Basically, we surmised, I am supposed to make it where these souls can go to heaven. Oh, that should be as easy as beating God at a game of chess.
Ricky laughed, “Jack, you were born for this. Think about it. You lost all of your memory. That means you don't have anything holding you back. You are a fresh, new soul . . . kind of.”
Well, I said, they kind of think I'm a savior. They will kind of be expecting a great deal from me. I'm kind of out of my league, here.
Then Ms. Josephine appears, right before I start cursing, again. Right before I try and talk myself out of this whole mess. She's carrying what looks like a necklace, with a small pouch attached.
She walks around the bed and then tells me to stand up. I still don't have a shirt on, and you can see bleached outlines from where she had painted me up for my first crossing to Deadside. Those voodoo symbols of protection and stuff, they're etched into my skin. I will never, ever, get a date. Ever.

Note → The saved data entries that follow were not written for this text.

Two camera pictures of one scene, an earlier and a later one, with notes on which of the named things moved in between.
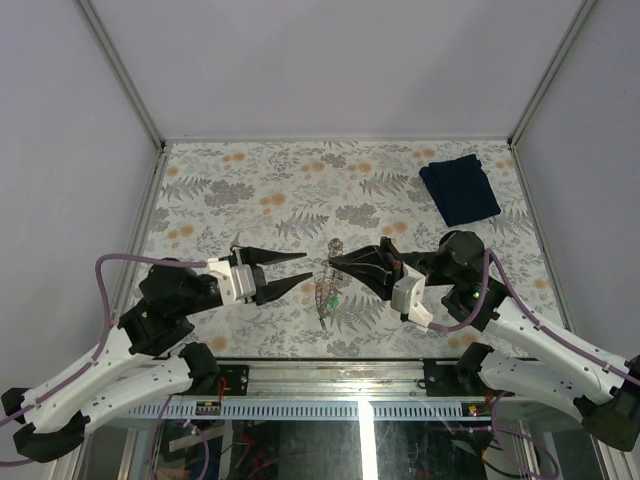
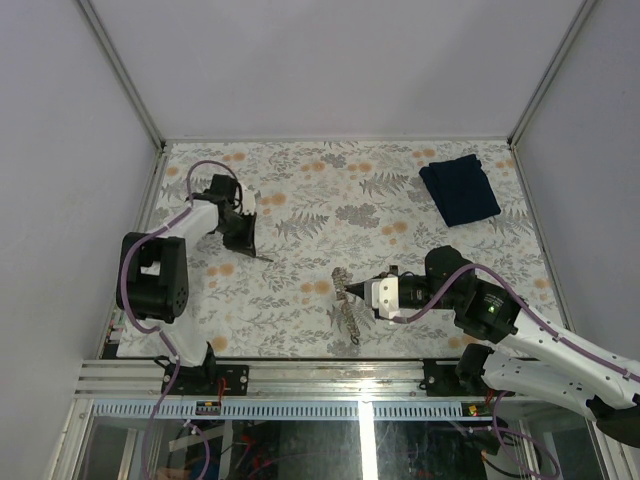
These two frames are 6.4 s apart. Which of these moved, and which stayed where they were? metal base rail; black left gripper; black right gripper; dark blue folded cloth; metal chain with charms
Moved: metal chain with charms; black left gripper; black right gripper
Stayed: metal base rail; dark blue folded cloth
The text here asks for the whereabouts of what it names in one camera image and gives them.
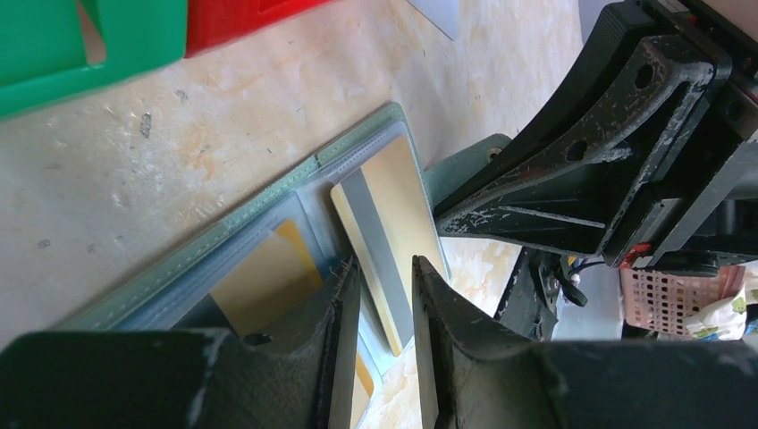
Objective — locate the pink perforated basket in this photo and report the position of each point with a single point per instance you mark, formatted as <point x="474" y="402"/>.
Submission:
<point x="661" y="302"/>

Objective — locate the gold card in holder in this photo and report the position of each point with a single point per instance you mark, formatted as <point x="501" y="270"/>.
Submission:
<point x="386" y="214"/>

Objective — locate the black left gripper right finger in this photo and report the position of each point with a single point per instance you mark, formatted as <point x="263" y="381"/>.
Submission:
<point x="474" y="372"/>

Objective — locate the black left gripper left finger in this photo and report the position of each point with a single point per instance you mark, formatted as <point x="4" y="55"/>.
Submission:
<point x="296" y="373"/>

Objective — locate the green plastic bin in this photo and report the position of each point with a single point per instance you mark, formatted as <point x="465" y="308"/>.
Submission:
<point x="55" y="49"/>

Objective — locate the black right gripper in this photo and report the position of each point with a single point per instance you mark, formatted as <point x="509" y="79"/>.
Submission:
<point x="646" y="153"/>

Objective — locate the red plastic bin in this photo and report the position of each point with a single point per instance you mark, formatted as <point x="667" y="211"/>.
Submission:
<point x="213" y="23"/>

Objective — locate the white card black stripe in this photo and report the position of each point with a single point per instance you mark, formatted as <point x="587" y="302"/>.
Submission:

“Dat's just protection for a couple of weeks. Da ingredients, dey leave deir mark on da skin for a while,” she explained. And the entire time she's telling me this, I have this feeling that spider guts and chicken blood, and whatever else was in that paint, has probably scarred me for life.
Then, giving me that knowing glance that the doctors always give me, she said, “Trust me, child. I'm only tryin' to keep you safe . . . and livin'.”
Good, I say. Because I like both of those, a lot. She then places the necklace over my neck. The band was made out of some kind of black, fiber—maybe hair, maybe not. When I looked up at her she said, “Don't ask.”
Then I felt the weight of the pouch that is hanging down, tugging at my neck, and I touch it with my fingers. There's something inside the pouch, and I start to ask about the contents.
She shakes her index finger at me, “Now you really don't want to know what's in dere. Just remember dis, if you get separated, too far from your body, you open dat bag, and you eat everything dat comes out of it.”
I know this will just be horrible, so I try not to ponder the ingredients.
“How will he have the necklace once he crosses?” Ricky asks.
“'e will 'ave a necklace exactly like dat one,” she promised. “It will cross over wit' 'im.”
Ricky then asks her if we could just make a bigger pouch, and pack a pistol in it. That would take care of a bunch of problems.
“Why is it your generation want to shoot everythin'? Nothin' but kill, kill, kill.”
Ricky laughed, “Turn-key parenting, Playstations, Ritalin, and lead-based paints.”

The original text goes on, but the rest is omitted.